Prompt> Report each line of the data that contains the string "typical".

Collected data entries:
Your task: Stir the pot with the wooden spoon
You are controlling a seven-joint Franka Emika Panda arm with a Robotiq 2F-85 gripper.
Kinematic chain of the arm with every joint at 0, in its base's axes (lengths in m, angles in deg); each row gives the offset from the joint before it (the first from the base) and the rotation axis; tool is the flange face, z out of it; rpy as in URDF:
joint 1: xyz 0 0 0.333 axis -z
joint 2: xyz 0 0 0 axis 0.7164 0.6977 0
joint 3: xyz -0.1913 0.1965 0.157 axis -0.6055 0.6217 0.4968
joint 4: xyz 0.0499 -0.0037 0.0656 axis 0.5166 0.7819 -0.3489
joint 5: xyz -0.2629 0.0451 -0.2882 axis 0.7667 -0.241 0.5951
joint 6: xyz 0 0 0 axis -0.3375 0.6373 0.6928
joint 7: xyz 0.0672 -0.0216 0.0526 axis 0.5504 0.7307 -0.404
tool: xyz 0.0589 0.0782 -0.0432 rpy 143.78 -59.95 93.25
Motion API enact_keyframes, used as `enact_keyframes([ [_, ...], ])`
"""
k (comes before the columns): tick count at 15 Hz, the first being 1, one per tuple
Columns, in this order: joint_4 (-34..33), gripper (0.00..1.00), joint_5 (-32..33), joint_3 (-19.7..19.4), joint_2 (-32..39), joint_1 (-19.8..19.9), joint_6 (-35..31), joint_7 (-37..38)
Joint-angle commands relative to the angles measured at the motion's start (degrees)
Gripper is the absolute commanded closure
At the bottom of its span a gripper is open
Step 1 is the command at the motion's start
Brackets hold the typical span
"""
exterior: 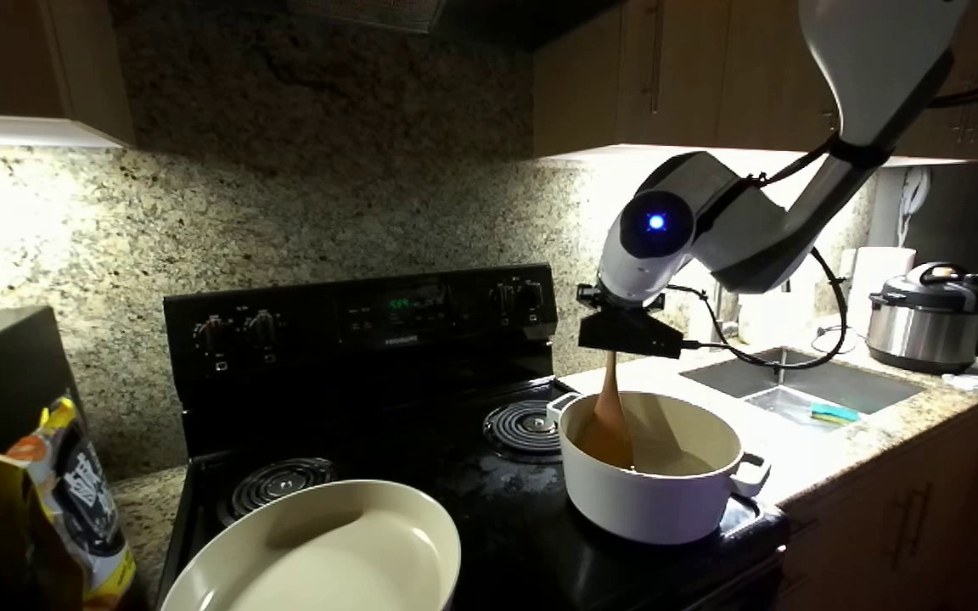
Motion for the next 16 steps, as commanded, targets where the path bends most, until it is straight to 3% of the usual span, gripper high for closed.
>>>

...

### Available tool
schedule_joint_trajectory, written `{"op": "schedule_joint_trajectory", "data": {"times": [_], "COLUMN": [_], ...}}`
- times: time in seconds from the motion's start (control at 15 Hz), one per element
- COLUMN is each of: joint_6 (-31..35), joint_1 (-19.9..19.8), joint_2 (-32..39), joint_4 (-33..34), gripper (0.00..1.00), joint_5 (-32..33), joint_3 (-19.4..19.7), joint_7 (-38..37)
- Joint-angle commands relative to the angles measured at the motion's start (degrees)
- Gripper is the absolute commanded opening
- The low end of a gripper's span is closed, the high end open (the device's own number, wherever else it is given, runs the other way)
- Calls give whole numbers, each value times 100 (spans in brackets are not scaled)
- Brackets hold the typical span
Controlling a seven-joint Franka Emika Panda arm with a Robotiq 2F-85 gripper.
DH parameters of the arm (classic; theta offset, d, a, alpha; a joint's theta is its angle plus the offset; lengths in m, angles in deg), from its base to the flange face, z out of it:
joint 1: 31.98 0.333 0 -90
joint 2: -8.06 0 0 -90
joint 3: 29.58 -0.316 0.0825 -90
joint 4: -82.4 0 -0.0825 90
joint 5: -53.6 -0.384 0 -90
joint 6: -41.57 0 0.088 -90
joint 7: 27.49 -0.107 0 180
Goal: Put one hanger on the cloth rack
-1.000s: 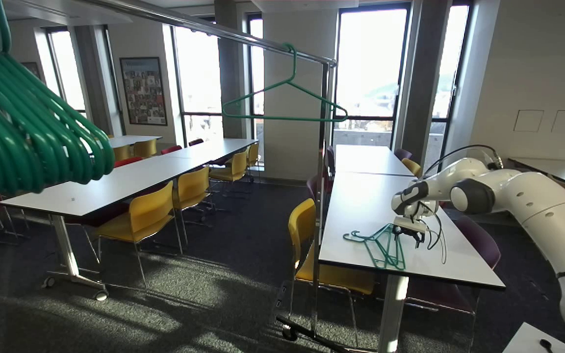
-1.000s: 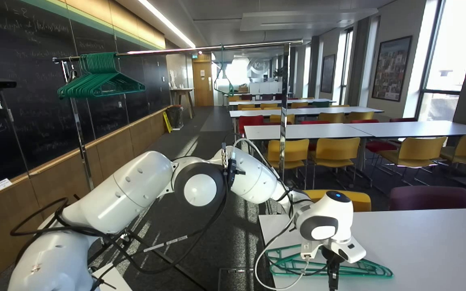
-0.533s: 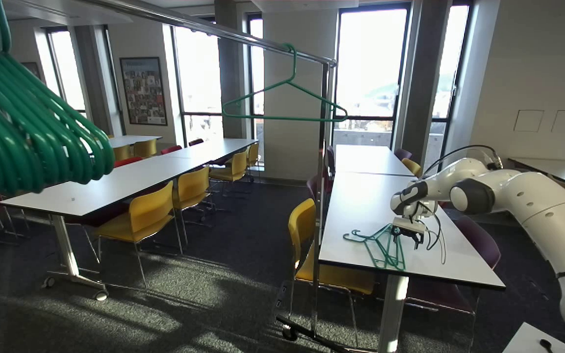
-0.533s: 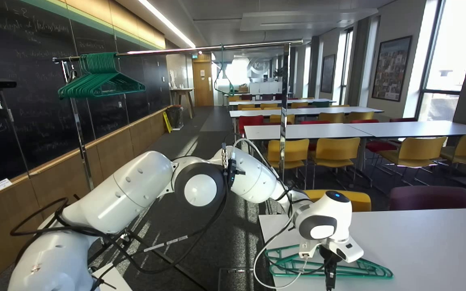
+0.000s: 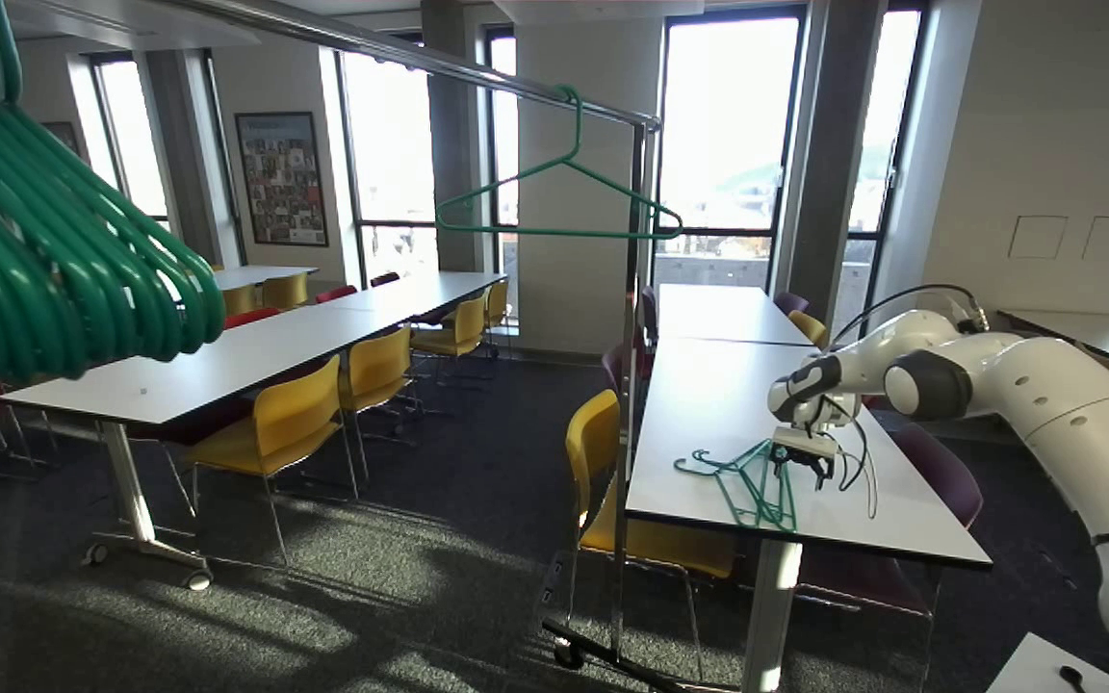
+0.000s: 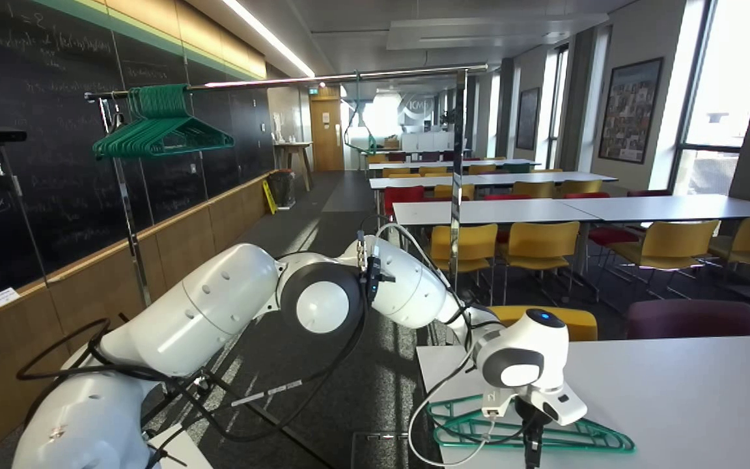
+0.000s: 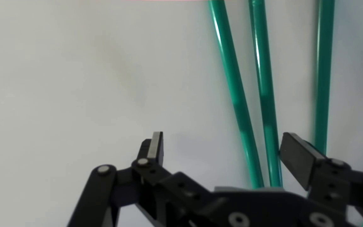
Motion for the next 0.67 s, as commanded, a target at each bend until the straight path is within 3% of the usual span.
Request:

Answer box>
Brackets hold the typical span
- Brackets hold the typical span

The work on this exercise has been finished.